Dysregulation of the transforming growth factor β (TGFβ) pathway has been implicated to underlie a number of disease indications including chronic lung disorders such as asthma, chronic obstructive pulmonary disease (COPD), interstitial pneumonias, and pulmonary arterial hypertension (PAH). Consequently, the pharmaceutical industry has devoted significant resources in the pursuit of TGFβ pathway inhibitors that target the cognate type I and II receptors and respective ligands. The progress of these approaches has been painfully slow, due in part to dose-limiting safety issues that result from the antagonism of a pathway that is responsible for regulating many fundamental biological processes including immune surveillance and cardiovascular responses.

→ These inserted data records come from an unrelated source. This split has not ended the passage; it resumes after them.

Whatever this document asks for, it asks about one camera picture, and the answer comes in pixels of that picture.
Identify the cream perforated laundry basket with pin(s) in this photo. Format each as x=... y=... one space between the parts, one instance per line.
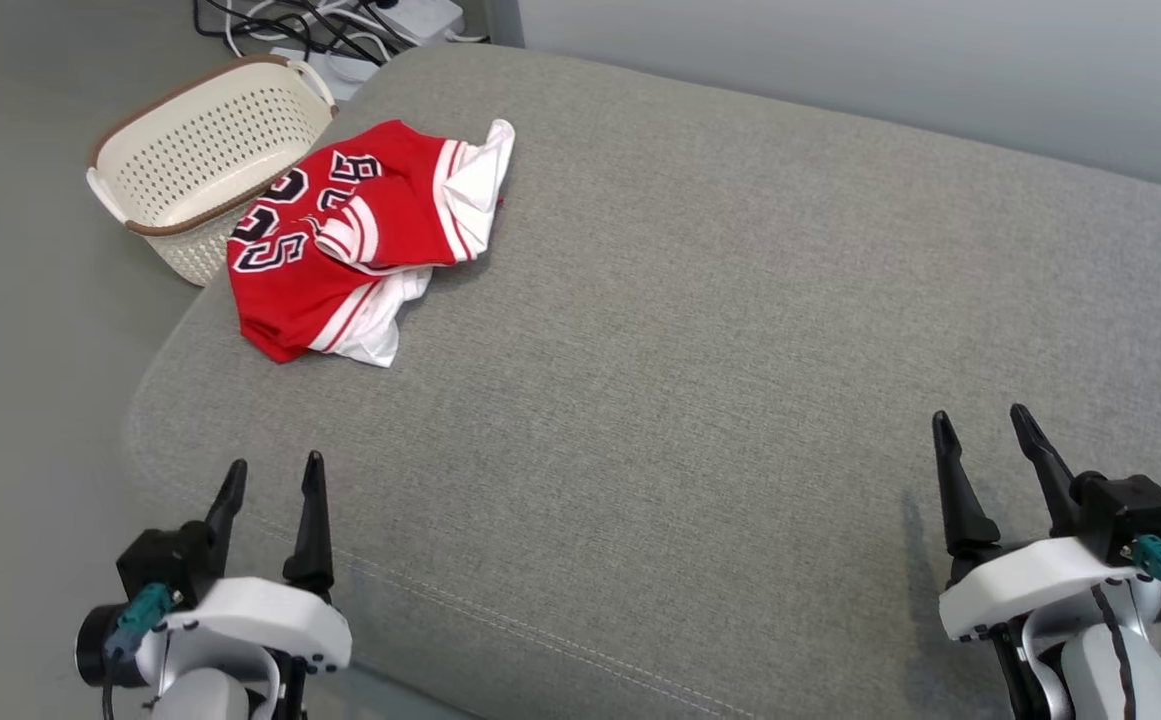
x=200 y=150

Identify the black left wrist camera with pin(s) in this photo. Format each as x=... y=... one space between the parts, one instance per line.
x=165 y=560

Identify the small white power strip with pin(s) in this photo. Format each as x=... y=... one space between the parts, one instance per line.
x=340 y=70

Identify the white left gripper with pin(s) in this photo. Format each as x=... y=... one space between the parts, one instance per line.
x=260 y=620

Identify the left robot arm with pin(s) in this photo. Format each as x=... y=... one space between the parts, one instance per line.
x=210 y=695

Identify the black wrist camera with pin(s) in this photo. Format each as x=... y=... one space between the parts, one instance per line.
x=1130 y=515
x=165 y=560

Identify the red Bulls jersey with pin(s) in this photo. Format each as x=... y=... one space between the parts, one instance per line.
x=290 y=290

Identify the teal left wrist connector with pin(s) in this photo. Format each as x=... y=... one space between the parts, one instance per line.
x=145 y=610

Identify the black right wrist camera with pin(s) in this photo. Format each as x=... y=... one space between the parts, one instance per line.
x=1130 y=515

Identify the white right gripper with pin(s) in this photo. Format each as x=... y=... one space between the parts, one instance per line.
x=1020 y=585

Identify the large white power strip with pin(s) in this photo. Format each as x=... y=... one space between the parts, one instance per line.
x=420 y=18

These disappointments have led many in the field to conclude that modulating the TGFβ pathway for chronic indications with a sufficient safety window using conventional approaches may be extremely difficult to achieve. Here we review the rationale and limitations of the use of TGFβ pathway inhibitors in chronic lung disorders and the possibility of targeting TGFβ superfamily ligand accessory proteins to allow rheostatic regulation of signaling to achieve efficacy while maintaining a sufficient therapeutic index.